While Europe shuns Russian oil amid sanctions and expectations of an oil embargo on Russian oil imports, India and China have stepped up purchases and are importing record volumes of Russian crude, according to data from energy analytics company Kpler cited by Bloomberg on Friday.
Russia had up to 79 million barrels of crude either traveling on tankers or held in floating storage over the past week, Kpler’s estimates have shown. That’s more than double the 27 million barrels of crude Russia had seaborne in February, just before Putin’s invasion of Ukraine.

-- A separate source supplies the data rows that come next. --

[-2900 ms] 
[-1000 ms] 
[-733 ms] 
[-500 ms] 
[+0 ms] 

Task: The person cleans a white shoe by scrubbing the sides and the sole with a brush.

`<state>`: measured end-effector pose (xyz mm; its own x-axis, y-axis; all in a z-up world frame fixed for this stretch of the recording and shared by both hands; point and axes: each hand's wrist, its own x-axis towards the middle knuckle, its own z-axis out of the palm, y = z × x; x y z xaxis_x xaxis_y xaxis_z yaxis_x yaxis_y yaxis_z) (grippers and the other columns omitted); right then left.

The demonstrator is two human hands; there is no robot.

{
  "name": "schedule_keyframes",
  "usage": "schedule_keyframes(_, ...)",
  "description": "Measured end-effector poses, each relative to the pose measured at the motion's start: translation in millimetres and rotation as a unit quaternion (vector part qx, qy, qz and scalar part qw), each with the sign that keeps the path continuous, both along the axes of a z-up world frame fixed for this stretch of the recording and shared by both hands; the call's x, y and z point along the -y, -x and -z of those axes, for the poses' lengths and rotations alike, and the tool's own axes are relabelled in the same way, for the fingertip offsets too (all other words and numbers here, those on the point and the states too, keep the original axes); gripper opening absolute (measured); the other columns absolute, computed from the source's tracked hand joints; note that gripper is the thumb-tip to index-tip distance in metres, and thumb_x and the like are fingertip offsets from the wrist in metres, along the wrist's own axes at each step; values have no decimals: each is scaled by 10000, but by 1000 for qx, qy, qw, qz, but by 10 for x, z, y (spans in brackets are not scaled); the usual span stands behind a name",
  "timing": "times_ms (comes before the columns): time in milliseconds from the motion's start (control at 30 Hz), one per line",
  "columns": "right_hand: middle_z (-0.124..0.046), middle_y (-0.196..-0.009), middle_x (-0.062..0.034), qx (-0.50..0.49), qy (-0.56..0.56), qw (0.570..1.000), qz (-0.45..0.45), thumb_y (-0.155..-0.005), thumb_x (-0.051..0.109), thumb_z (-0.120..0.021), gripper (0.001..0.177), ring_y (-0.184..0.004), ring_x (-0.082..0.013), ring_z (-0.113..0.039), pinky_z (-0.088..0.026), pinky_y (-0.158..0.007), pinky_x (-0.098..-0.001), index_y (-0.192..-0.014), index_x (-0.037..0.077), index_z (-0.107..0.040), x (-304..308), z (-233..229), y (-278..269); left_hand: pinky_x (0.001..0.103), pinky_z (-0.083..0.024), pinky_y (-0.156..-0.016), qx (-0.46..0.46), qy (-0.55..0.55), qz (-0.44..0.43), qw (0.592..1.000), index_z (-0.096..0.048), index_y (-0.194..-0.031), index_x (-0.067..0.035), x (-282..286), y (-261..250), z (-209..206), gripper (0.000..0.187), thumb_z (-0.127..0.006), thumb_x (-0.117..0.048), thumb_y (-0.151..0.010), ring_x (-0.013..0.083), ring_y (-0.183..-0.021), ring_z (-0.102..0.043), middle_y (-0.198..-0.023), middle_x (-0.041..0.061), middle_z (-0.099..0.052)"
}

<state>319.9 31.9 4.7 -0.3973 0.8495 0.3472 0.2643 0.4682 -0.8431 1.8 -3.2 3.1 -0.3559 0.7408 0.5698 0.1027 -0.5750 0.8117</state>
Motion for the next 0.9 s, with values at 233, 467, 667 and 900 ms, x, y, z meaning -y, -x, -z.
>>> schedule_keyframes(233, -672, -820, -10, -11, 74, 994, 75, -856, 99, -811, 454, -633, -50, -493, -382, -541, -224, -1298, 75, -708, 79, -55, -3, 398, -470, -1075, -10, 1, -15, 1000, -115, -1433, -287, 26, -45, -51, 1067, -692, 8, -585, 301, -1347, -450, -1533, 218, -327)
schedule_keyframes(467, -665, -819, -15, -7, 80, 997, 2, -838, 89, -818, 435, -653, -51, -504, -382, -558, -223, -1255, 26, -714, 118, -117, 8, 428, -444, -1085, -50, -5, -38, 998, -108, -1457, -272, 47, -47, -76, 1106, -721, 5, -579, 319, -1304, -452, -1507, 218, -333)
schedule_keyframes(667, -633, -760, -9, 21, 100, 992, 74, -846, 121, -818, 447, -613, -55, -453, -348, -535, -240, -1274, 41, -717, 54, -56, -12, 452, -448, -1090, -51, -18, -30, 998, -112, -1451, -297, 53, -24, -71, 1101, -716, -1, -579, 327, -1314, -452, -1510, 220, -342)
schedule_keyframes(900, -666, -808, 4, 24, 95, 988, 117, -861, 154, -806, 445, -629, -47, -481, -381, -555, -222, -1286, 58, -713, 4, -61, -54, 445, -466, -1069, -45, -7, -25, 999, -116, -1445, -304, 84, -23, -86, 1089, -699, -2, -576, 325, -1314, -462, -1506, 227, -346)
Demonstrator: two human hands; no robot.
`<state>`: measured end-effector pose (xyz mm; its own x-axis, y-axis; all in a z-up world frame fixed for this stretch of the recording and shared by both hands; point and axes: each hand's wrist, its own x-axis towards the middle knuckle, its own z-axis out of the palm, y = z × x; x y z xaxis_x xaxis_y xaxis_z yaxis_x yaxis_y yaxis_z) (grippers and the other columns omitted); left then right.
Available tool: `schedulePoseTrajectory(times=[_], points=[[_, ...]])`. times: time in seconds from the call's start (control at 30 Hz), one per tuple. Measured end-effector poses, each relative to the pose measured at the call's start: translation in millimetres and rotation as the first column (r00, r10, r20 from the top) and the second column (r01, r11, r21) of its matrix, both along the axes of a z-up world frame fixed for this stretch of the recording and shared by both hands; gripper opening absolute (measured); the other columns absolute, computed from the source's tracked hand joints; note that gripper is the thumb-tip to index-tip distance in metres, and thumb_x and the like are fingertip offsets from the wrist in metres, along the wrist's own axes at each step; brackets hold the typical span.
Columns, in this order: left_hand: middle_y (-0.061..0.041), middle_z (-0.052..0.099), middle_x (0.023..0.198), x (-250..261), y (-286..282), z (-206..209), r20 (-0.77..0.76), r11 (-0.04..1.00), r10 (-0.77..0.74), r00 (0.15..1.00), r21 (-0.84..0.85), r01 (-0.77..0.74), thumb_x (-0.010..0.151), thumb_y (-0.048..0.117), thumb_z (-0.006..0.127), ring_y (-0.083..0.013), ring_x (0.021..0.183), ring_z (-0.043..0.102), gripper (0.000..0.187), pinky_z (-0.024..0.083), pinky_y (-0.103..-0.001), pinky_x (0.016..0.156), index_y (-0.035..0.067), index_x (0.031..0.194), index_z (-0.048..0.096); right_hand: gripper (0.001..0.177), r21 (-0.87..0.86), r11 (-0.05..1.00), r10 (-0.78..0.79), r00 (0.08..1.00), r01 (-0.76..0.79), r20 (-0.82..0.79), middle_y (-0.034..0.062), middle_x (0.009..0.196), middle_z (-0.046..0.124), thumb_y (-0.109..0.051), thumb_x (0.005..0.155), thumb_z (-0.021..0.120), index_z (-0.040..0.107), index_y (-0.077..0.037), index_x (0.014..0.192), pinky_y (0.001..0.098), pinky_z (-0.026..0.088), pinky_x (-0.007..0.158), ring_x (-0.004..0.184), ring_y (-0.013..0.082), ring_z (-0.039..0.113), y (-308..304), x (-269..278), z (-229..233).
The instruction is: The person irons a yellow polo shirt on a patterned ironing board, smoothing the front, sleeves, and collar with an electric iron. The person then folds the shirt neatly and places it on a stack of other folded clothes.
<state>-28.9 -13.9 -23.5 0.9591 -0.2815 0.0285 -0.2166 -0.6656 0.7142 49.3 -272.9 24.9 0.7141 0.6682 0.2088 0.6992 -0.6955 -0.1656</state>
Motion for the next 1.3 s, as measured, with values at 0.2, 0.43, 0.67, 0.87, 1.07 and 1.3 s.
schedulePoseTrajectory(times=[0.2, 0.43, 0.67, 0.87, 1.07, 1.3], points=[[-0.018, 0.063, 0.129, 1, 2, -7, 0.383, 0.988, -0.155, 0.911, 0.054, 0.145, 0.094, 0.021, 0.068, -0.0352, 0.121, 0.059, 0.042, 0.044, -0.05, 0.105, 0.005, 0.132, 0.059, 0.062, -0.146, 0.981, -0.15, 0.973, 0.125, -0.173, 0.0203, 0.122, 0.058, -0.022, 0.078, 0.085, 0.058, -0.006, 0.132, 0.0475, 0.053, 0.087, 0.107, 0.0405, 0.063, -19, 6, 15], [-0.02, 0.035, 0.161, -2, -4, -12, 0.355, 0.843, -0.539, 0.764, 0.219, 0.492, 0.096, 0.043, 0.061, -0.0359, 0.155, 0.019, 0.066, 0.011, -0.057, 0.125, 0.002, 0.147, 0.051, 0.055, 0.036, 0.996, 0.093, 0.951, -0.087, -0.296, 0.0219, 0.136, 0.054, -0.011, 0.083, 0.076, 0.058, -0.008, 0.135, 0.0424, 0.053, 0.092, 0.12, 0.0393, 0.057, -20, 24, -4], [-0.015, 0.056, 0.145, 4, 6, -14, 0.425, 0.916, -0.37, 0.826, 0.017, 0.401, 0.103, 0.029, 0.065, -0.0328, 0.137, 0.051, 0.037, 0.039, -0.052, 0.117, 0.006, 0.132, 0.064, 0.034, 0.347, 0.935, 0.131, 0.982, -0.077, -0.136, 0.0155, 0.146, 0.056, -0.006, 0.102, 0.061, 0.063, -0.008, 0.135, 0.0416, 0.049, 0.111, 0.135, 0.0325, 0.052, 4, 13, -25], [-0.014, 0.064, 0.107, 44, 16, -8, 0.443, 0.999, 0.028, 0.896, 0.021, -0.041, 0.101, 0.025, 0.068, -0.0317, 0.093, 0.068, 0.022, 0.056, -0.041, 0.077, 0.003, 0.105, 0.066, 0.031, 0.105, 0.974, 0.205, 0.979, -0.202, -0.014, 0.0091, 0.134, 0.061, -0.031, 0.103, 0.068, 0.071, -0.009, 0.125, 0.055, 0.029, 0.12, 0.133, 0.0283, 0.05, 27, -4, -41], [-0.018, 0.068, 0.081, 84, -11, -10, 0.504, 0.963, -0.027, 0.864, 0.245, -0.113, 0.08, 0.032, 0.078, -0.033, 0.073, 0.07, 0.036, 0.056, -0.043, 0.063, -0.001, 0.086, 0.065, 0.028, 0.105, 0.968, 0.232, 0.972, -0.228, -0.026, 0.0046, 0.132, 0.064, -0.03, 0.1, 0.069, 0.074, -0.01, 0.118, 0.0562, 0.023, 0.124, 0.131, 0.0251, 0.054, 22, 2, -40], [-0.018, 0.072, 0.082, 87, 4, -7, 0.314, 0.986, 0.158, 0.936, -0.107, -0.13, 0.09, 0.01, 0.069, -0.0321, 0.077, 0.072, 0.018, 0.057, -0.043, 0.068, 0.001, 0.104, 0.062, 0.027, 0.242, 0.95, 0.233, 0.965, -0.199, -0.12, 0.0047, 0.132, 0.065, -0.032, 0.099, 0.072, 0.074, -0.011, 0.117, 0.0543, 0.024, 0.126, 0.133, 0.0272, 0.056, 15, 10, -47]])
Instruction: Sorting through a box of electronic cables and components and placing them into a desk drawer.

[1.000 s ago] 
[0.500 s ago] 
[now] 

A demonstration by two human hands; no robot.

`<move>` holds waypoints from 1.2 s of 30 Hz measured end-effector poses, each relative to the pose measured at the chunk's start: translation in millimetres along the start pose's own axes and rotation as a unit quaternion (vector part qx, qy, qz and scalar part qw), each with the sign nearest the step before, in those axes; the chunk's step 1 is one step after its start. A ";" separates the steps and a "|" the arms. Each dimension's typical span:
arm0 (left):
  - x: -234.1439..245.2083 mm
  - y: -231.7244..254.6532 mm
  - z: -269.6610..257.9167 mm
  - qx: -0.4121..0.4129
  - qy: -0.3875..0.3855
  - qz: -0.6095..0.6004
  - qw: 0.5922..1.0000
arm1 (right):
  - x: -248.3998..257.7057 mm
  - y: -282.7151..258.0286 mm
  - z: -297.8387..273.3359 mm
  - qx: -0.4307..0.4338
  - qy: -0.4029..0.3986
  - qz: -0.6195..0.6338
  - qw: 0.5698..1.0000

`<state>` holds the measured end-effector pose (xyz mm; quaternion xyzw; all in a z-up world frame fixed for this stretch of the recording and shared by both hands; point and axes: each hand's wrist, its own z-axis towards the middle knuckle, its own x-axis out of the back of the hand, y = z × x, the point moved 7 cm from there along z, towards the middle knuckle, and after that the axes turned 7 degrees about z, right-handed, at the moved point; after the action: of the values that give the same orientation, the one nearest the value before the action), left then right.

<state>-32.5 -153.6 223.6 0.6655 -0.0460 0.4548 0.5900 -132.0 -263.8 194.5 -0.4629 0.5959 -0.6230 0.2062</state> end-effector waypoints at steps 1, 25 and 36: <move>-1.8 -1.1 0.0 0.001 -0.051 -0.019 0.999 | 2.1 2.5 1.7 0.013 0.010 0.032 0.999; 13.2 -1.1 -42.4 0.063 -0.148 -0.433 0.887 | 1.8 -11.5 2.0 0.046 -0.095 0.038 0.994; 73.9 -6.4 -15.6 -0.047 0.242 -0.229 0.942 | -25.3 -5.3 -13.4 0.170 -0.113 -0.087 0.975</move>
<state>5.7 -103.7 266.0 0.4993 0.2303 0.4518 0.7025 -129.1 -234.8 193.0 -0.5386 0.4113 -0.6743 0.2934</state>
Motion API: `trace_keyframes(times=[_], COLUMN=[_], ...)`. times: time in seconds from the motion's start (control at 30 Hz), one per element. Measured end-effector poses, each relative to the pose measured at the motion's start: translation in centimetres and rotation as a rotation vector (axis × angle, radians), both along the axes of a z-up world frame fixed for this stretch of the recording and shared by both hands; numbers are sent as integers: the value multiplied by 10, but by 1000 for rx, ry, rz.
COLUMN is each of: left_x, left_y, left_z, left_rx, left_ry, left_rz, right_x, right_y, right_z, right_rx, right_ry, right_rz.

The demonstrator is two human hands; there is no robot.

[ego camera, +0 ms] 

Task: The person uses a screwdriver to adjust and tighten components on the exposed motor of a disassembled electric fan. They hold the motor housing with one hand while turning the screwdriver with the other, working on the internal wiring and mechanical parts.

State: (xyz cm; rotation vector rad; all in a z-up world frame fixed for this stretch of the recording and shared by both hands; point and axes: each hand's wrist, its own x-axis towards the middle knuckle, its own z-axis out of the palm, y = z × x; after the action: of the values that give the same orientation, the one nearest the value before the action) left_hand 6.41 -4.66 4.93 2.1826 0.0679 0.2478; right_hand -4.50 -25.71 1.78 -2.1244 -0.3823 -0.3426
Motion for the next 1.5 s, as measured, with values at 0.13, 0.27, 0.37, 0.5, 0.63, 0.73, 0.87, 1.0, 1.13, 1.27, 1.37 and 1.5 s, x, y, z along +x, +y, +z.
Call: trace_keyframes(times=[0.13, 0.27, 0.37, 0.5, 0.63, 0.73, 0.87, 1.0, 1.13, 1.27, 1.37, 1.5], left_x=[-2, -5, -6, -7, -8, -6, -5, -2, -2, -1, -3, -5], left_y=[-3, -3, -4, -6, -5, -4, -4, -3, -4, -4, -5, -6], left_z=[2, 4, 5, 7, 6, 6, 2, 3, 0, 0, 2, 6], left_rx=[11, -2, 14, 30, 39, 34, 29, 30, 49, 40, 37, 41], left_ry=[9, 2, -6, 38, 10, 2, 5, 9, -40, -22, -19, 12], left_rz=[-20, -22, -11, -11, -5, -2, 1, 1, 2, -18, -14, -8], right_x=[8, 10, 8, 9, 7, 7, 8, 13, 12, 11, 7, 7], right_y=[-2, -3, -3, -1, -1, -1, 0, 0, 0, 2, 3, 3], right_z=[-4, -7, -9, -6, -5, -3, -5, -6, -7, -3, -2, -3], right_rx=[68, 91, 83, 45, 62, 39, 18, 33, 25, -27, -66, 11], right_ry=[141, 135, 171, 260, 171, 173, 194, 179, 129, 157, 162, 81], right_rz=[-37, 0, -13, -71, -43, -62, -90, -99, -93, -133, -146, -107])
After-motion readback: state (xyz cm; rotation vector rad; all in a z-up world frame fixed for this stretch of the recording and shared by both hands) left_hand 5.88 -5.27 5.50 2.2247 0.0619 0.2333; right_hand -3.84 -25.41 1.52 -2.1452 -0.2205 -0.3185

Before the war, Russia was primarily selling its crude to Europe, but this is no longer the case after buyers, governments, international trading houses, and oil majors are all avoiding dealing with Russian oil, all the more so given the EU sanctions ban on bank transactions with the biggest Russian oil producers, including Rosneft. Trade majors have now wound down purchases of Russia’s oil.
But China and India aren’t shying away from Russian crude, although some Chinese state giants haven’t ramped up imports of spot cargoes from Russia despite the steep discounts at which Russian oil is selling.
“ You will come from your place in the far north, you and many nations with you, all of them riding on horses, a great horde, a mighty army.” Ez. 38:15
In India, cheap Russian crude oil is attracting India’s price-sensitive buyers to the point that Russia became the fourth largest oil supplier to India in April, moving up from the 10th place in March, according to shipment-tracking data compiled by Reuters.
The significant increase in India’s purchases of Russian crude has already drawn the attention of the United States, which has reportedly sent a U.S. federal government official to discuss U.S. sanctions on Russia and try to convince India to reduce its purchases of Russian oil.